[Opening Provided material section]

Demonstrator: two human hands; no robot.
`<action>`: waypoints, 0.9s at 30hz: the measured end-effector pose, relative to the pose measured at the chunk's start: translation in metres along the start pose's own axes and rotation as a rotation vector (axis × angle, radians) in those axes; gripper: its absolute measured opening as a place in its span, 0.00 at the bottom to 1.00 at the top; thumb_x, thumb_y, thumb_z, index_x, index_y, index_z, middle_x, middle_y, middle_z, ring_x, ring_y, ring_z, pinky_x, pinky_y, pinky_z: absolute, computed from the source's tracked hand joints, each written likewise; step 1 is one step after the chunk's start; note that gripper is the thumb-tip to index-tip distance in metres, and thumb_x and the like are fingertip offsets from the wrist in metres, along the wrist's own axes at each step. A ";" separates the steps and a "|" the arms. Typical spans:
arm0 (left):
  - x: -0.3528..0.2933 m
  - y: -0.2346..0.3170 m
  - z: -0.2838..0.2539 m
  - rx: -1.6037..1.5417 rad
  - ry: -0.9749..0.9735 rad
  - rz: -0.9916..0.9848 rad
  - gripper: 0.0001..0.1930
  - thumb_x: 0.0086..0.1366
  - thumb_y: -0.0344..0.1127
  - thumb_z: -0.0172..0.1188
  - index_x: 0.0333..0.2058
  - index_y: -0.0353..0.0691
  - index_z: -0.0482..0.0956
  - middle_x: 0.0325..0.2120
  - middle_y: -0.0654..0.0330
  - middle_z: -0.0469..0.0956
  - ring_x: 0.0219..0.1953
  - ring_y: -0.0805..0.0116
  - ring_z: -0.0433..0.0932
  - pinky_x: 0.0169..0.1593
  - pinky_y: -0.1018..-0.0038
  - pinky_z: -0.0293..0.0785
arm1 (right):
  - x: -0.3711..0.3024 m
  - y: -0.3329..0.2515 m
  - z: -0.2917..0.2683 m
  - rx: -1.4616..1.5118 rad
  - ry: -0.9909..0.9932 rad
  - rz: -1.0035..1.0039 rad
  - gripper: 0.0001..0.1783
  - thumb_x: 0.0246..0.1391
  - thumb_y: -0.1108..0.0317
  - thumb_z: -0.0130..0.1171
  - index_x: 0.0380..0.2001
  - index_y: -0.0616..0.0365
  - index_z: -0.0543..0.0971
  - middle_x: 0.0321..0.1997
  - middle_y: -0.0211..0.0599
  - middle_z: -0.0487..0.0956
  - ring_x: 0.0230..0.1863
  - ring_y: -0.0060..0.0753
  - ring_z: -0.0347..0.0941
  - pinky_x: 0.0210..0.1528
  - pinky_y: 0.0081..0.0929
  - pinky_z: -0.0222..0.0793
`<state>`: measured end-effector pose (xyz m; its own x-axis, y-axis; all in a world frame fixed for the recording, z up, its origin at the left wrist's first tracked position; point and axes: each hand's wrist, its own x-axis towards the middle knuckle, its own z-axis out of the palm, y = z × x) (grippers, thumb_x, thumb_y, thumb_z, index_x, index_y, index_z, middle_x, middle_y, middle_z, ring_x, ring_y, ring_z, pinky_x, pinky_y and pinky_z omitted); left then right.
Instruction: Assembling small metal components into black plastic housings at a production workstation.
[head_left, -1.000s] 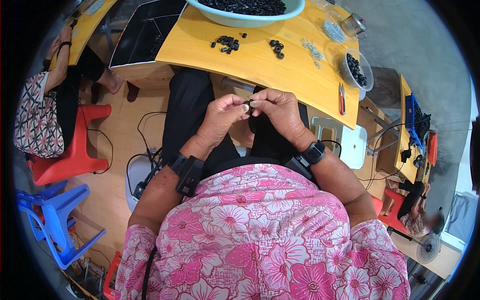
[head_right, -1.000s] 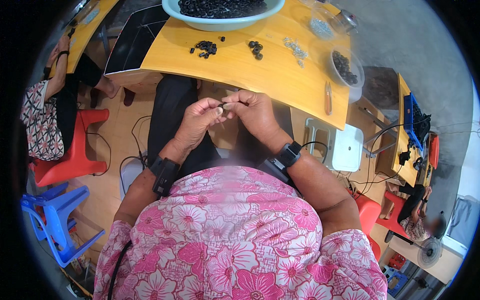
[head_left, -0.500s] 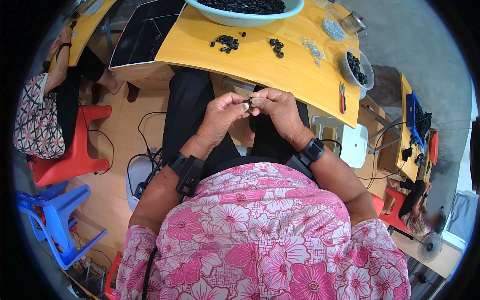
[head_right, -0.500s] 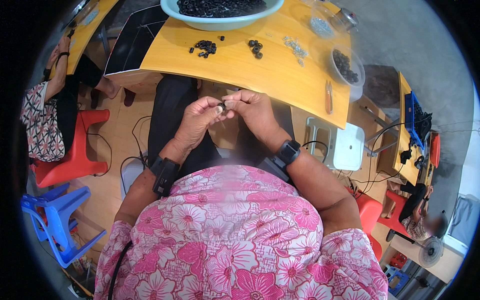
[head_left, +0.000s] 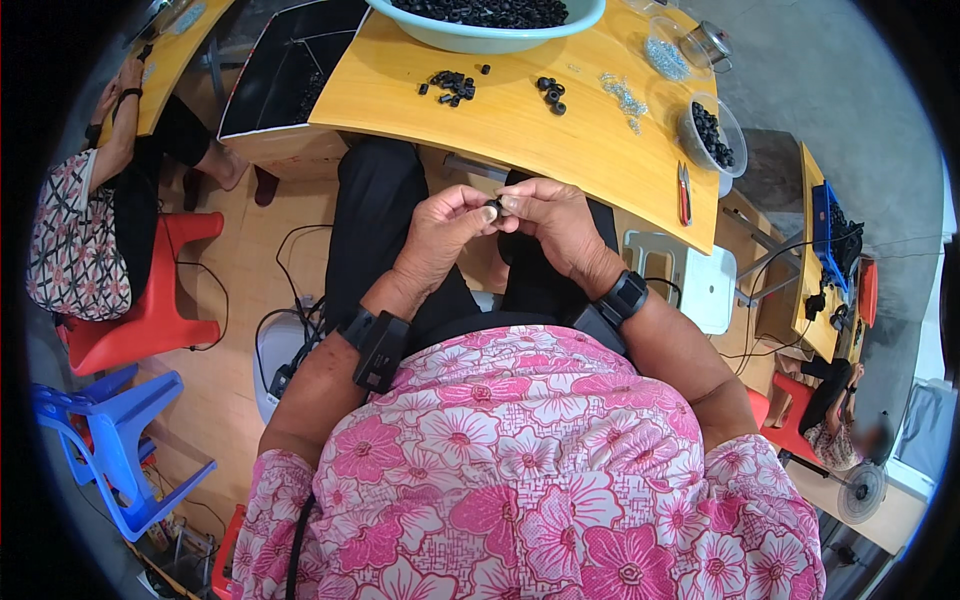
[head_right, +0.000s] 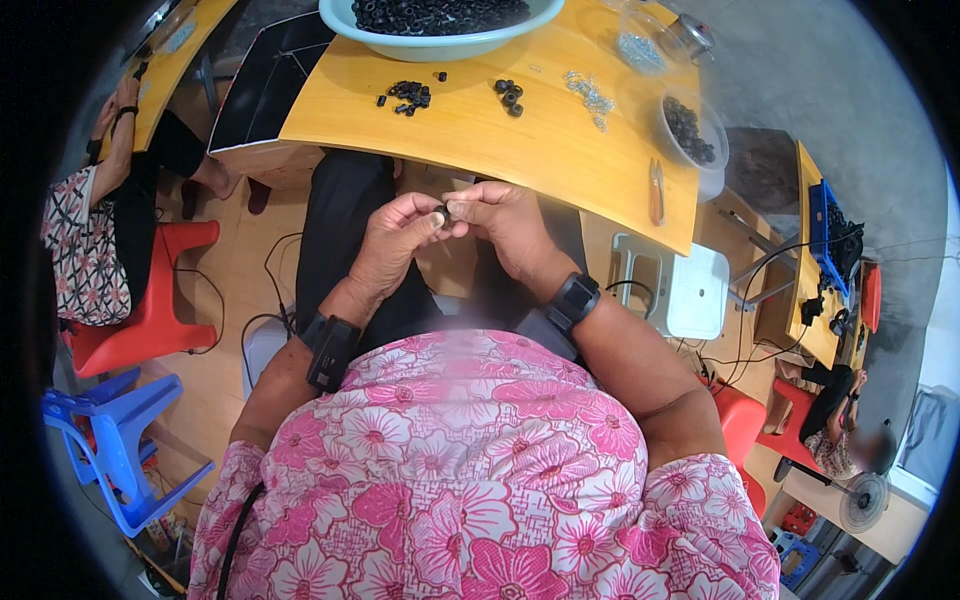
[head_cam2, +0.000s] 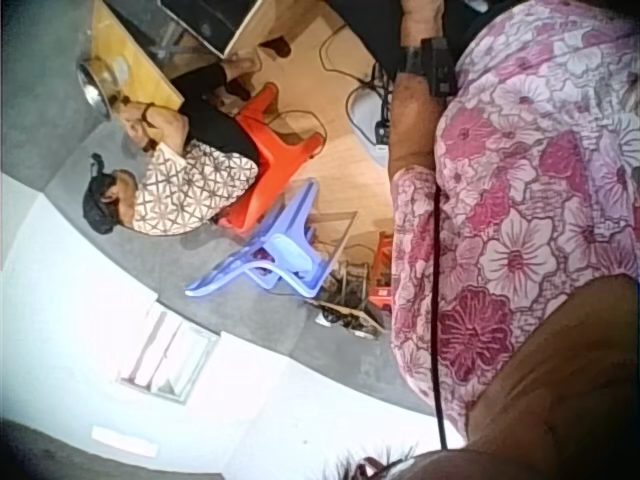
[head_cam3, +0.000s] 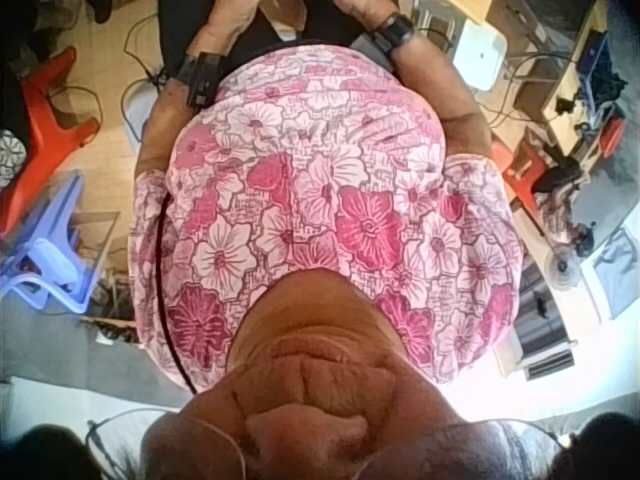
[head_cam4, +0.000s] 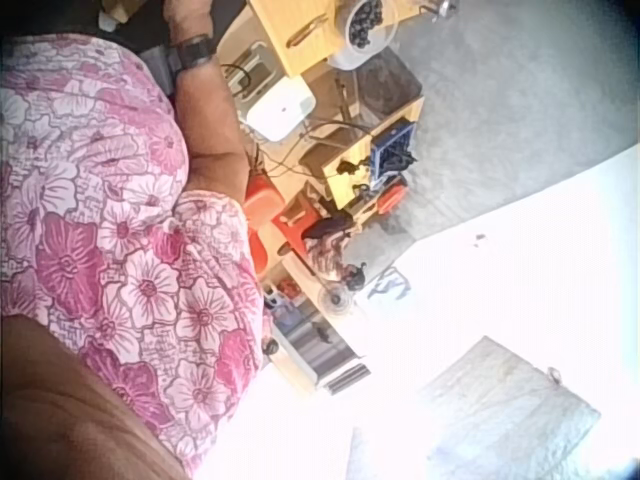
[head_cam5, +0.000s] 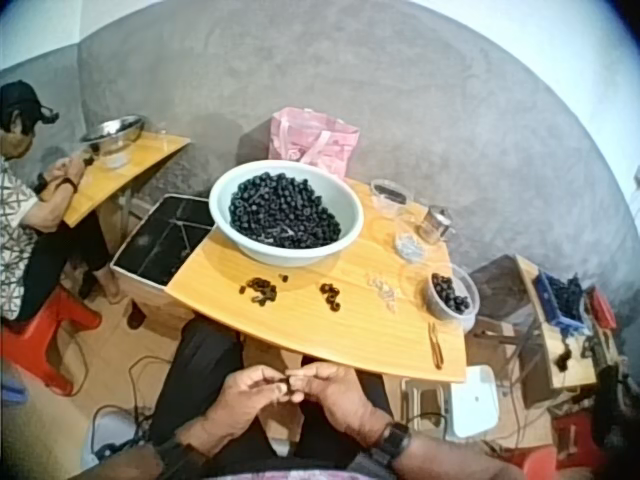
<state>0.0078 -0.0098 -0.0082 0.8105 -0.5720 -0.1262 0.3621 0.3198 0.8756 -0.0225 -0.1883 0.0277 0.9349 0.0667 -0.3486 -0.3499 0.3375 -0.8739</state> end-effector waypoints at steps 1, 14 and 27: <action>0.000 0.000 0.000 0.000 -0.001 0.000 0.05 0.64 0.28 0.55 0.38 0.35 0.75 0.33 0.61 0.78 0.35 0.77 0.76 0.42 0.81 0.73 | 0.001 0.001 -0.001 0.088 -0.038 0.031 0.10 0.55 0.74 0.58 0.39 0.67 0.78 0.32 0.39 0.80 0.31 0.26 0.77 0.40 0.22 0.75; -0.003 0.007 0.004 0.073 0.016 0.028 0.06 0.62 0.27 0.57 0.38 0.34 0.77 0.32 0.64 0.77 0.35 0.79 0.74 0.42 0.82 0.70 | -0.001 0.001 -0.005 0.408 -0.237 0.191 0.06 0.57 0.70 0.56 0.36 0.60 0.75 0.35 0.35 0.77 0.35 0.27 0.77 0.48 0.31 0.75; -0.001 0.007 0.005 0.205 0.041 0.121 0.07 0.59 0.26 0.60 0.38 0.35 0.78 0.31 0.66 0.75 0.35 0.79 0.71 0.41 0.81 0.68 | -0.004 -0.008 -0.012 0.224 -0.269 0.319 0.11 0.58 0.63 0.56 0.36 0.60 0.78 0.31 0.29 0.78 0.33 0.21 0.75 0.45 0.29 0.74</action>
<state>0.0066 -0.0107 0.0006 0.8619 -0.5062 -0.0300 0.1635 0.2213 0.9614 -0.0240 -0.2020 0.0318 0.7754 0.4310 -0.4616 -0.6283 0.4532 -0.6324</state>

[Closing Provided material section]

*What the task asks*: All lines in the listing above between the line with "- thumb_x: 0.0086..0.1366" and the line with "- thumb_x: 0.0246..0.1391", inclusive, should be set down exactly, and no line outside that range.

*Exercise output*:
  - thumb_x: 0.0086..0.1366
  - thumb_y: -0.0344..0.1127
  - thumb_z: -0.0172..0.1188
  - index_x: 0.0333..0.2058
  - index_y: -0.0353..0.0691
  - index_z: -0.0482..0.0956
  - middle_x: 0.0325..0.2120
  - middle_y: -0.0654..0.0330
  - middle_z: -0.0469..0.0956
  - ring_x: 0.0219..0.1953
  - ring_y: -0.0805..0.0116
  - ring_z: -0.0433..0.0932
  - pinky_x: 0.0169..0.1593
  - pinky_y: -0.1018..-0.0038
  - pinky_z: -0.0293..0.0785
arm1 (right):
  - x: -0.3711..0.3024 m
  - y: -0.3329..0.2515 m
  - z: -0.2917..0.2683 m
  - rx: -1.4616..1.5118 rad
  - ry: -0.9909..0.9932 rad
  - rz: -1.0035..1.0039 rad
  - gripper: 0.0001..0.1783
  - thumb_x: 0.0246..0.1391

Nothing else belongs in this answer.